Return, word for word, the lines of the listing below from the one with "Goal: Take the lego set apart" through the one with "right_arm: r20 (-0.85", and no other lines.

━━━

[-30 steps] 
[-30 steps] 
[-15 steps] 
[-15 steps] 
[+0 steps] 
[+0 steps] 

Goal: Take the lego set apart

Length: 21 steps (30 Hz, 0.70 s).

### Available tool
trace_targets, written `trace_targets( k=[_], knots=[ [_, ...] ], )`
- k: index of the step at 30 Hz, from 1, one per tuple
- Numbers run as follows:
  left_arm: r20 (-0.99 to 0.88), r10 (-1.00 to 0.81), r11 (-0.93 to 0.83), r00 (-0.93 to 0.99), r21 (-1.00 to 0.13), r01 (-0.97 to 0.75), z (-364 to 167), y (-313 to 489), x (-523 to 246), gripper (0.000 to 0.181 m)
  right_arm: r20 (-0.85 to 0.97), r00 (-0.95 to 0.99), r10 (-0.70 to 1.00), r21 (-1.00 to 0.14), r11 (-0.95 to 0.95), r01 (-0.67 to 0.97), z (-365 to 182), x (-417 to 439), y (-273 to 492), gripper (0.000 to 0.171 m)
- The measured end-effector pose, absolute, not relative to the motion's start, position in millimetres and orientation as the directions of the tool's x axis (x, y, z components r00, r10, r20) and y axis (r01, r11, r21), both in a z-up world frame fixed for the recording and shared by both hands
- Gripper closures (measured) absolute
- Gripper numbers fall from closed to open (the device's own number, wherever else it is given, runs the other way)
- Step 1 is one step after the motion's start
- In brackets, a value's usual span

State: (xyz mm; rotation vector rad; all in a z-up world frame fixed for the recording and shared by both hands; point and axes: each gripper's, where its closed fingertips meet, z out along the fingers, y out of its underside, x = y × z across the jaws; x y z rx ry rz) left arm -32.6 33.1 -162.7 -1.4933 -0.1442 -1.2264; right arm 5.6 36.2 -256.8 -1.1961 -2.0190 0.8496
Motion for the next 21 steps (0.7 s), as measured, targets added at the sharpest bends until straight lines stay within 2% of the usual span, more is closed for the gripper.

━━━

RESPONSE BOX:
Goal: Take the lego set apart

Length: 21 steps (30 Hz, 0.70 s).

### Available tool
trace_targets, written `trace_targets( k=[_], knots=[ [_, ...] ], )`
- k: index of the step at 30 Hz, from 1, one per tuple
- Numbers run as follows:
  left_arm: r20 (-0.99 to 0.88), r10 (-1.00 to 0.81), r11 (-0.93 to 0.83), r00 (-0.93 to 0.99), r21 (-1.00 to 0.13), r01 (-0.97 to 0.75), z (-364 to 167), y (-313 to 489), x (-523 to 246), gripper (0.000 to 0.181 m)
  right_arm: r20 (-0.85 to 0.97), r00 (-0.95 to 0.99), r10 (-0.70 to 1.00), r21 (-1.00 to 0.14), r11 (-0.95 to 0.95), r01 (-0.67 to 0.97), z (-365 to 182), x (-417 to 439), y (-273 to 492), gripper (0.000 to 0.171 m)

This completes the output for the exercise.